Agora que sabemos como é o Ciclo do Nitrogénio, podemos entender melhor como devemos proceder num aquário novo para garantir um ambiente saudável para os peixes. O processo de colonização dessas bactérias ocorre sem que seja necessária a sua intervenção, basta que haja uma fonte de matéria orgânica. Uma vez montado o aquário, colocada a água e ligados os filtros, precisamos fornecer um pouco de amoníaco para dar início ao processo de ciclagem. Às vezes a própria água de torneira já vem com amoníaco, mas em geral é melhor incentivar o processo. Mais uma vez, uma óptima maneira de começar é colocando plantas naturais. O seu próprio metabolismo e as folhas que caem fornecem o nitrogénio inicial, e como já dissemos elas ajudam a evitar que o nivel de amoníaco suba demais. Também se pode colocar uma pitada de ração, ou um pequeno pedaço de peixe ou camarão, e existem produtos comerciais incentivadores do ciclo. Outro procedimento é usar um pouco de cascalho e/ou água de um aquário já maturado, que esteja seguramente em boas condições.

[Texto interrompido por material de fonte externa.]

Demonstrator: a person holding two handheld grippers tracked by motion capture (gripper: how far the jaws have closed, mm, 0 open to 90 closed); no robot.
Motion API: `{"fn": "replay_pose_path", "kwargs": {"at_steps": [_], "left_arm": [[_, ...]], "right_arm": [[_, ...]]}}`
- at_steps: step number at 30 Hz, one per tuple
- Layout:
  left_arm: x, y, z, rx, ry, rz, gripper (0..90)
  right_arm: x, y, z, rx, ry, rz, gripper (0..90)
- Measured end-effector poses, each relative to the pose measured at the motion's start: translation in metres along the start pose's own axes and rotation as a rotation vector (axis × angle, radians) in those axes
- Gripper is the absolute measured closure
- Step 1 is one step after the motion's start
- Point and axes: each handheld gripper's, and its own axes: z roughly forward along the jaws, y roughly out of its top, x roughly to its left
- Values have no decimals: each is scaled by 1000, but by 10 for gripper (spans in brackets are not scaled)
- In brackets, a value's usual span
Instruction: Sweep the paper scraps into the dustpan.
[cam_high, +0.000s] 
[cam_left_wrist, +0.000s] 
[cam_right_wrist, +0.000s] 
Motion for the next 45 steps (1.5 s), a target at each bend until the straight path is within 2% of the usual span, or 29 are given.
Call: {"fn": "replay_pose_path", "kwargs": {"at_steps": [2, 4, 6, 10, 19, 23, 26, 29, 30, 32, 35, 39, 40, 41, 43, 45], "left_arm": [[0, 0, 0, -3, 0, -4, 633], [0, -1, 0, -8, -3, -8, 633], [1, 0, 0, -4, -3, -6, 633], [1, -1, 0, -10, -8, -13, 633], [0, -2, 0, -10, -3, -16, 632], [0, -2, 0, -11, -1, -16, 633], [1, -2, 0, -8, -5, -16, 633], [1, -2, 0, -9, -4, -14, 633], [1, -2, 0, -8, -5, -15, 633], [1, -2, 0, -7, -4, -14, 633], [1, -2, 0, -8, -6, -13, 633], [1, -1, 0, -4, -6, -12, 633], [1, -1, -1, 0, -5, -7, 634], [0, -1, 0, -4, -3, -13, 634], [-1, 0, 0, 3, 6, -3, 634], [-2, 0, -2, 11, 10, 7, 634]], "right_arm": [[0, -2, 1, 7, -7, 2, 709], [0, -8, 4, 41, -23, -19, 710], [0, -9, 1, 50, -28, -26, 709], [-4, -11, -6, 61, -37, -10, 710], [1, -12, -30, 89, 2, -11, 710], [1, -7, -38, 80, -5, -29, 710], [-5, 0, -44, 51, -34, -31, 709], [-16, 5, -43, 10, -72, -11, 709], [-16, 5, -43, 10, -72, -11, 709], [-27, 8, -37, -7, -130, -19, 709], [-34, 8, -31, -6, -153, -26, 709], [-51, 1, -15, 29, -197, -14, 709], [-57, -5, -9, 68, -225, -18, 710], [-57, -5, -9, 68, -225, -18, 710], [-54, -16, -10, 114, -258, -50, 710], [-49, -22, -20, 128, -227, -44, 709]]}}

É muito comum colocar "peixes cicladores" para acelerar o processo também. Acrescenta-se uns 2 ou 3 peixes resistentes (paulistinhas, por exemplo) para viver no aquário enquanto este está a passar pela ciclagem. Não obstante, este procedimento não aconselhável devido ao stress que causa nos peixes.
O ideal é comprar um kit de testes completo de água doce (pH, NH3, nitrito, nitrato) e acompanhar as subidas e descidas da amoníaco e do nitrito.
Quando o nitrito cair a zero depois de ter subido, o aquário está pronto para iniciar a colonização dos peixes. Mas mesmo assim a população deve ser aumentada gradualmente, para permitir que a quantidade de bactérias também se vá adaptando ao aumento da carga biológica.